Ils étaient installés tous les deux derrière la voiture. Le marquis était sur le siège à côté du chauffeur, à qui il parlait avec animation. Antoinette et Julien n'échangèrent que de rares paroles, et, le grave, c'est qu'il ne parut même pas s'étonner assez de sa froideur, obsédé qu'il était par cette histoire de retard possible du rapide. Enfin, arrivant à Saint-Pierre-des-Corps, il apprit que le train était annoncé. Soulagé d'un grand souci, il regarda Antoinette, et lui dit une phrase très gentille sur la vision merveilleuse qu'il emporterait d'elle, en l'assurant qu'elle n'avait jamais été si jolie. Elle changea instantanément de regard et de visage. Elle se dit sans doute: «Il était temps!» Car le train précisément entrait en gare. Ils se séparèrent après s'être donné leur meilleure poignée de mains, heureux l'un de l'autre, sans s'être rendu compte du souci dont chacun d'eux était enfin délivré.

Rose Meulier était une femme d'un caractère égal, d'un esprit pondéré, ennemie résolue de l'iniquité. Elle ne poursuivait, bien entendu, son idéal de justice que dans le domaine assez restreint, il faut le dire, de ses préoccupations. C'est ainsi qu'elle ne cessa d'être impressionnée pendant tout son voyage à Tours par un différend qui mettait aux prises une crémière de sa maison de Paris et le gérant de l'immeuble. Elle en fit juge son ami Julien et lui exposa l'affaire pendant le déjeuner. Après le repas, ils s'installèrent dans un lit de l'hôtel... Rose était loin d'être dénuée de sensualité. Elle ne manquait jamais de manifester une très vive émotion, des plus sincères d'ailleurs, quand elle était aux bras d'un amant, de perdre la tête pendant trois ou quatre secondes, au point de s'écrier chaque fois, et sans varier d'ailleurs sa formule d'enthousiasme: «Je vois le ciel! Je vois le ciel!» Elle n'y faillit pas cette fois-là. L'instant d'après, elle avait repris son sang-froid, et résumait tous les mauvais arguments du gérant. Puis elle faisait un tableau saisissant de la situation de la malheureuse crémière, enceinte de trois mois, et élevant quatre enfants, dont le dernier dans une couveuse. Cette description fut si complète que Julien, qui somnolait, eut le temps de retrouver son ardeur. Il entoura à nouveau de ses bras cette docile personne, qui revit pour la seconde fois le firmament, et en fit la constatation. Puis, pendant que Julien s'endormait tout à fait, elle prononça un réquisitoire intarissable, qui atteignait par-dessus la tête du gérant la propriétaire elle-même, responsable de la barbarie de son représentant.

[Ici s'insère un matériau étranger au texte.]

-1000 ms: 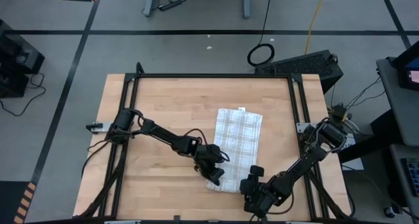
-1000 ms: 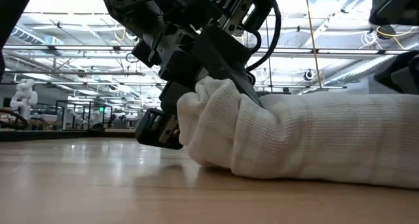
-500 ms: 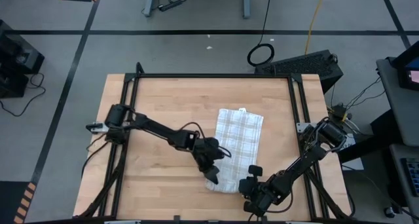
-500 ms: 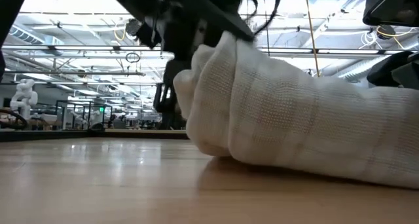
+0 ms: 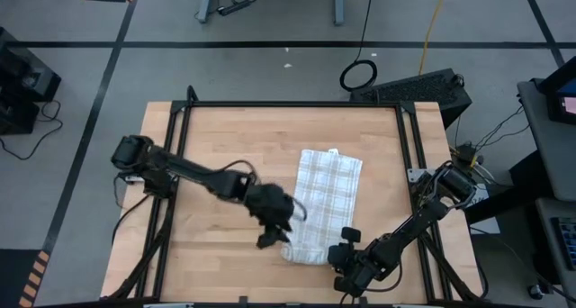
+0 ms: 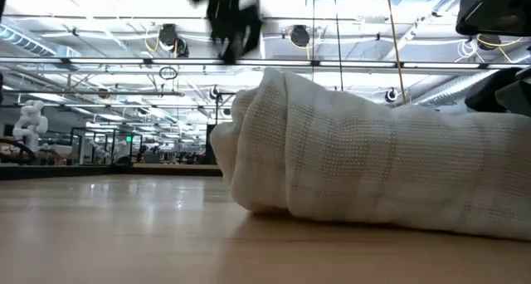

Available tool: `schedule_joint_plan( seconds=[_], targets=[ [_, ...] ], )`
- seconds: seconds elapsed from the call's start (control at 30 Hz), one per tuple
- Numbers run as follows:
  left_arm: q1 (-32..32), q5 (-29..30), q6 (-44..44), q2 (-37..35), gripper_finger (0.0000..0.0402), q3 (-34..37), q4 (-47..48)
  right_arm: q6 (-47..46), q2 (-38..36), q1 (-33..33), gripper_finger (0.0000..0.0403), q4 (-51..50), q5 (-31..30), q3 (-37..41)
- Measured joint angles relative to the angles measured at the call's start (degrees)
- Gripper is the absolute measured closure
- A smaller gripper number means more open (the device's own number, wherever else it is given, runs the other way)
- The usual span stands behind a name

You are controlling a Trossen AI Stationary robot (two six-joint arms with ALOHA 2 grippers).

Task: Roll towel into tight, uniform cylinder
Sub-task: Roll the white towel

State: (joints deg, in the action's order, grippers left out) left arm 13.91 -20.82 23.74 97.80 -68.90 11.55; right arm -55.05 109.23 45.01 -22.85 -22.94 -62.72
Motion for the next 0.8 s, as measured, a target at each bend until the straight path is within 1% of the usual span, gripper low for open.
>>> schedule_joint_plan(
  seconds=[0.1, 0.17, 0.2, 0.27, 0.33, 0.43, 0.5, 0.67, 0.8],
  targets=[
    [5.45, 7.03, -7.2, -1.46, 0.0216, -0.07, -5.1, -0.14, 0.0, -0.39, 0.0313, 0.57, 0.92, 0.0],
    [9.5, 14.39, -11.45, -0.98, 0.0207, -0.12, -8.62, -0.24, 0.0, -0.56, 0.0313, 0.8, 1.26, 0.0],
    [11.27, 18.73, -12.91, -0.52, 0.02, -0.13, -8.64, -0.2, 0.0, -0.94, 0.0313, 0.99, 1.78, 0.0],
    [14.12, 25.95, -14.17, 1.26, 0.0181, -0.09, -8.12, -0.32, -0.02, -1.45, 0.0313, 1.63, 3.21, -0.02],
    [15.56, 29.52, -13.77, 3.13, 0.016, -0.02, -7.39, -0.41, -0.04, -2.2, 0.0313, 2.14, 4.61, -0.02],
    [16.51, 32.84, -13.77, 6.11, 0.0136, -0.01, -9.59, -0.38, -0.07, -3.28, 0.0313, 2.57, 6.52, -0.04],
    [16.97, 34.42, -14.05, 7.7, 0.0127, 0.02, -9.96, -0.2, -0.09, -3.86, 0.0313, 2.73, 7.68, -0.07],
    [16.5, 32.29, -14.2, 10.58, 0.0123, 0.02, -13.14, 0.21, -0.11, -5.01, 0.0313, 3.22, 10.32, -0.07],
    [16.66, 32.09, -17.4, 12.23, 0.0123, 0.02, -13.3, -0.11, -0.09, -5.31, 0.0313, 3.88, 11.16, -0.07]
  ],
)
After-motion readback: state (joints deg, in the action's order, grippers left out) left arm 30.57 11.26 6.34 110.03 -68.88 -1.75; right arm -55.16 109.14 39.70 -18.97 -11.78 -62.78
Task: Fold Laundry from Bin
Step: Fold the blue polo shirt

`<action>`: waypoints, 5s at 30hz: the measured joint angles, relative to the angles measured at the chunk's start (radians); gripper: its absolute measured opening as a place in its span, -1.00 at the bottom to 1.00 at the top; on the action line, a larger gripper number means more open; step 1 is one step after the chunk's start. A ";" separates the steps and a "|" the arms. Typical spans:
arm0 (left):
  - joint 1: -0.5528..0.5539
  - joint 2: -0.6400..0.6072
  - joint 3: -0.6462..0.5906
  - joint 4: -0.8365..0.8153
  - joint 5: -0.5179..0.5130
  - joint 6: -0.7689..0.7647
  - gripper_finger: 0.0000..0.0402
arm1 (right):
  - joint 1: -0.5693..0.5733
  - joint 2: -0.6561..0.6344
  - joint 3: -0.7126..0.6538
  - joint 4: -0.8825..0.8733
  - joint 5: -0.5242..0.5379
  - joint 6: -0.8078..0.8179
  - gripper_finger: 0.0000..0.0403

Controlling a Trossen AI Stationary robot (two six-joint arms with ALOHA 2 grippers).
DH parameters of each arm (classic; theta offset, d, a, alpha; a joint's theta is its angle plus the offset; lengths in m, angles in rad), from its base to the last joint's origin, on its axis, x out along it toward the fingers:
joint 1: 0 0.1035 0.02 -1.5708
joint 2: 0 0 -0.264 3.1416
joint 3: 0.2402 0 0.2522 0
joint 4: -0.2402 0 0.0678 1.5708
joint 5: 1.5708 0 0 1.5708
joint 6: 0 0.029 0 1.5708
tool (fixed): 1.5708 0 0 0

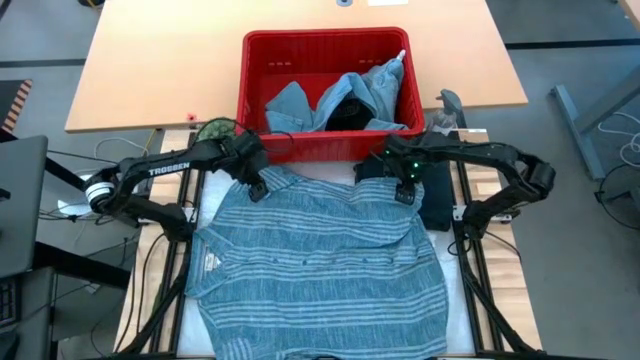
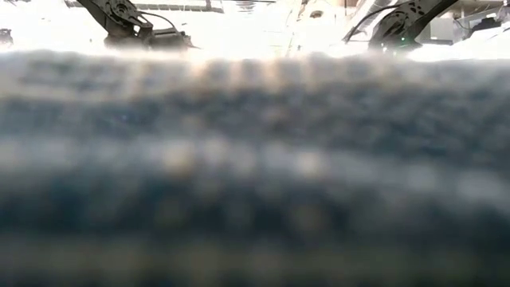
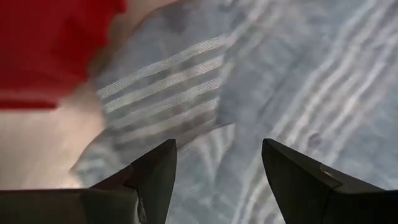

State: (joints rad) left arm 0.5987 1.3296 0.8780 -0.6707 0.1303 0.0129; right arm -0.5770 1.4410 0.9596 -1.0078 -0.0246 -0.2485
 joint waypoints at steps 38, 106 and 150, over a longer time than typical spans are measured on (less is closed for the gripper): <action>0.001 0.048 0.001 -0.055 -0.272 -0.429 0.12 | -0.001 -0.002 0.000 0.061 0.001 0.003 0.15; -0.031 0.142 0.001 -0.001 -0.179 -0.388 -1.00 | -0.139 -0.079 -0.113 0.061 0.011 0.023 0.39; -0.074 -0.094 0.397 -0.400 -0.280 -0.327 -1.00 | -0.011 -0.083 0.297 -0.295 0.309 0.104 -0.91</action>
State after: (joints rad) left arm 0.5251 1.2359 1.2754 -1.0706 -0.1496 -0.3138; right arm -0.5880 1.3582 1.2567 -1.3028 0.2842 -0.1445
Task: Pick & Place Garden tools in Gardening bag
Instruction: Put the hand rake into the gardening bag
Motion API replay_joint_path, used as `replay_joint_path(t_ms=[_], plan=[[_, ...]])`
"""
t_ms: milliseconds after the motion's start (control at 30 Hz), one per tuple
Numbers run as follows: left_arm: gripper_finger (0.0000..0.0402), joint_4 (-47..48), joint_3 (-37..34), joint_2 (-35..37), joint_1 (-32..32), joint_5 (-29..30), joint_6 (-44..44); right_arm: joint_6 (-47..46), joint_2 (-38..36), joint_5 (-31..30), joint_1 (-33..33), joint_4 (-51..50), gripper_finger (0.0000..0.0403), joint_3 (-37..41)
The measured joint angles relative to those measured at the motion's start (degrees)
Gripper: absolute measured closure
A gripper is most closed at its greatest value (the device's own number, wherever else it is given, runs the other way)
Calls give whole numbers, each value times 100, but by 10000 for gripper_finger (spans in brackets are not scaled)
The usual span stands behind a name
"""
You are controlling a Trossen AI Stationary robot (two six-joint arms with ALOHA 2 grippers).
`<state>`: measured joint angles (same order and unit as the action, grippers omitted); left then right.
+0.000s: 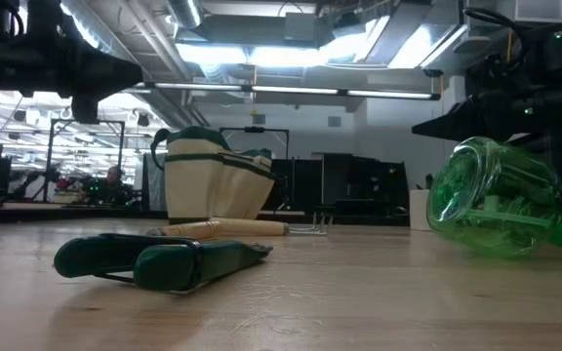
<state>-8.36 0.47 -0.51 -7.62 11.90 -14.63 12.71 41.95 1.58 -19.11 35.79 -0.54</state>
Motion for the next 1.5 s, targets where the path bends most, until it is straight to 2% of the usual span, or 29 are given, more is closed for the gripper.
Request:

Julien dormit profondément jusqu'au dîner. Quand il s'éveilla, il vit Rose Meulier, assise sur l'oreiller, qui travaillait, gentiment, à de petits chaussons de laine blanche. Julien la regarda avec un sourire tendre, en se demandant comment il allait faire pour la quitter le plus vite possible.

—C'est très ennuyeux, dit-il au bout d'un instant. Je vais être obligé de rentrer au château après dîner. Ça ne te fait rien de passer la nuit toute seule à l'hôtel?

—N'y a-t-il pas de train pour rentrer à Paris ce soir? dit Rose Meulier, qui n'était pas femme à soulever des récriminations chaque fois qu'une question de justice ne se trouvait point en jeu.

—Il y a un train tout à l'heure. Mais il faut se dépêcher. Je crois qu'il y a un wagon-restaurant.

—Si c'était ça, dit Rose, je préférerais rentrer maintenant, parce que j'irais prendre Madge au théâtre...

Elle s'habilla rapidement. Julien la conduisit à la gare, où elle n'eut que le temps de monter dans le train.

—Voilà, se dit Julien. Comme il n'y a pas de moyen pratique pour rentrer ce soir au château, je vais dîner tout seul au restaurant. Puis je passerai la soirée tout seul à une terrasse de café. J'irai ensuite dormir tout seul, après qu'on l'aura refait, dans mon lit de cet après-midi.